▶ Data segment:

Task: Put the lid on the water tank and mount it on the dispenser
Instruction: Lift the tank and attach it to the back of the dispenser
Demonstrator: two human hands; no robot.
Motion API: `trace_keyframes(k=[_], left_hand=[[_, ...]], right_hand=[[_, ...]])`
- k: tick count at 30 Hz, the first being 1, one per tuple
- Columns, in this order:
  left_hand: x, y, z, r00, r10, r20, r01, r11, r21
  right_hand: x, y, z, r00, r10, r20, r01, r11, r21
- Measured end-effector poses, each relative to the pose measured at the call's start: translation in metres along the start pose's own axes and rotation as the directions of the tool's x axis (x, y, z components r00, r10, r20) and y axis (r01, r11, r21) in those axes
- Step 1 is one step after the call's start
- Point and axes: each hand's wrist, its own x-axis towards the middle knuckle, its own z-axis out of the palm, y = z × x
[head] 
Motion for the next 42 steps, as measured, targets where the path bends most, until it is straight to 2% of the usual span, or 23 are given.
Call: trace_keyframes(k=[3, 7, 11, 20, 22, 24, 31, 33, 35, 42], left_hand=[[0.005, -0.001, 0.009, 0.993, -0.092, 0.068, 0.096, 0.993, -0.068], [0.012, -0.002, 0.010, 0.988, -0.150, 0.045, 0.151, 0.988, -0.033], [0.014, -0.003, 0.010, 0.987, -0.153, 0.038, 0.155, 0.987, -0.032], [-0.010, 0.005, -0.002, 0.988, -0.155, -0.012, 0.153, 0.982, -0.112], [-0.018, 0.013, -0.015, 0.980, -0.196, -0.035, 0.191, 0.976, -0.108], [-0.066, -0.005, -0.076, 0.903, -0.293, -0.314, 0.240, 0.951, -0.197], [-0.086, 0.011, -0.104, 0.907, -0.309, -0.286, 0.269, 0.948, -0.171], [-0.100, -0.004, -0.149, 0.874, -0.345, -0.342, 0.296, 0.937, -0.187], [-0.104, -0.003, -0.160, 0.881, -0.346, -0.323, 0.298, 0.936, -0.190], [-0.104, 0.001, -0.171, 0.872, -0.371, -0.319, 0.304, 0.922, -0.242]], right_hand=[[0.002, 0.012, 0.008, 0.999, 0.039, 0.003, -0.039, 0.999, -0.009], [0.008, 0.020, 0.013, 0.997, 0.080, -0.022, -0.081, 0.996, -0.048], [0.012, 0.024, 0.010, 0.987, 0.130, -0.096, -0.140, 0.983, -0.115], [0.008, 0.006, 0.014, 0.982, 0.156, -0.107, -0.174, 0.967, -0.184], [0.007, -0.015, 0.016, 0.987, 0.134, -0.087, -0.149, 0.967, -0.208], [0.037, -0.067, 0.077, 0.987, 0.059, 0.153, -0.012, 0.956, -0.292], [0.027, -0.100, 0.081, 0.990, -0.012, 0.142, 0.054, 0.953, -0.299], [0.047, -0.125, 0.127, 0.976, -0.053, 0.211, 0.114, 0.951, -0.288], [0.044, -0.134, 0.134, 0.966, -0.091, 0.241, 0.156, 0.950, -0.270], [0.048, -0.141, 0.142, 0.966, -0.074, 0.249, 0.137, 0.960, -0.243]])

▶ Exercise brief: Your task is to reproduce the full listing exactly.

▶ Response below:
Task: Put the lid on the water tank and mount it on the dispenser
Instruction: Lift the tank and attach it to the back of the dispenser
Demonstrator: two human hands; no robot.
Motion API: `trace_keyframes(k=[_], left_hand=[[_, ...]], right_hand=[[_, ...]])`
- k: tick count at 30 Hz, the first being 1, one per tuple
- Columns, in this order:
  left_hand: x, y, z, r00, r10, r20, r01, r11, r21
  right_hand: x, y, z, r00, r10, r20, r01, r11, r21
- Measured end-effector poses, each relative to the pose measured at the call's start: translation in metres along the start pose's own axes and rotation as the directions of the tool's x axis (x, y, z components r00, r10, r20) and y axis (r01, r11, r21) in those axes
- Step 1 is one step after the call's start
- Point and axes: each hand's wrist, its own x-axis towards the middle knuckle, its own z-axis out of the palm, y = z × x
[head] 
Motion for the next 42 steps, as measured, targets where the path bends most, until it is straight to 2% of the usual span, or 23 are given.
Call: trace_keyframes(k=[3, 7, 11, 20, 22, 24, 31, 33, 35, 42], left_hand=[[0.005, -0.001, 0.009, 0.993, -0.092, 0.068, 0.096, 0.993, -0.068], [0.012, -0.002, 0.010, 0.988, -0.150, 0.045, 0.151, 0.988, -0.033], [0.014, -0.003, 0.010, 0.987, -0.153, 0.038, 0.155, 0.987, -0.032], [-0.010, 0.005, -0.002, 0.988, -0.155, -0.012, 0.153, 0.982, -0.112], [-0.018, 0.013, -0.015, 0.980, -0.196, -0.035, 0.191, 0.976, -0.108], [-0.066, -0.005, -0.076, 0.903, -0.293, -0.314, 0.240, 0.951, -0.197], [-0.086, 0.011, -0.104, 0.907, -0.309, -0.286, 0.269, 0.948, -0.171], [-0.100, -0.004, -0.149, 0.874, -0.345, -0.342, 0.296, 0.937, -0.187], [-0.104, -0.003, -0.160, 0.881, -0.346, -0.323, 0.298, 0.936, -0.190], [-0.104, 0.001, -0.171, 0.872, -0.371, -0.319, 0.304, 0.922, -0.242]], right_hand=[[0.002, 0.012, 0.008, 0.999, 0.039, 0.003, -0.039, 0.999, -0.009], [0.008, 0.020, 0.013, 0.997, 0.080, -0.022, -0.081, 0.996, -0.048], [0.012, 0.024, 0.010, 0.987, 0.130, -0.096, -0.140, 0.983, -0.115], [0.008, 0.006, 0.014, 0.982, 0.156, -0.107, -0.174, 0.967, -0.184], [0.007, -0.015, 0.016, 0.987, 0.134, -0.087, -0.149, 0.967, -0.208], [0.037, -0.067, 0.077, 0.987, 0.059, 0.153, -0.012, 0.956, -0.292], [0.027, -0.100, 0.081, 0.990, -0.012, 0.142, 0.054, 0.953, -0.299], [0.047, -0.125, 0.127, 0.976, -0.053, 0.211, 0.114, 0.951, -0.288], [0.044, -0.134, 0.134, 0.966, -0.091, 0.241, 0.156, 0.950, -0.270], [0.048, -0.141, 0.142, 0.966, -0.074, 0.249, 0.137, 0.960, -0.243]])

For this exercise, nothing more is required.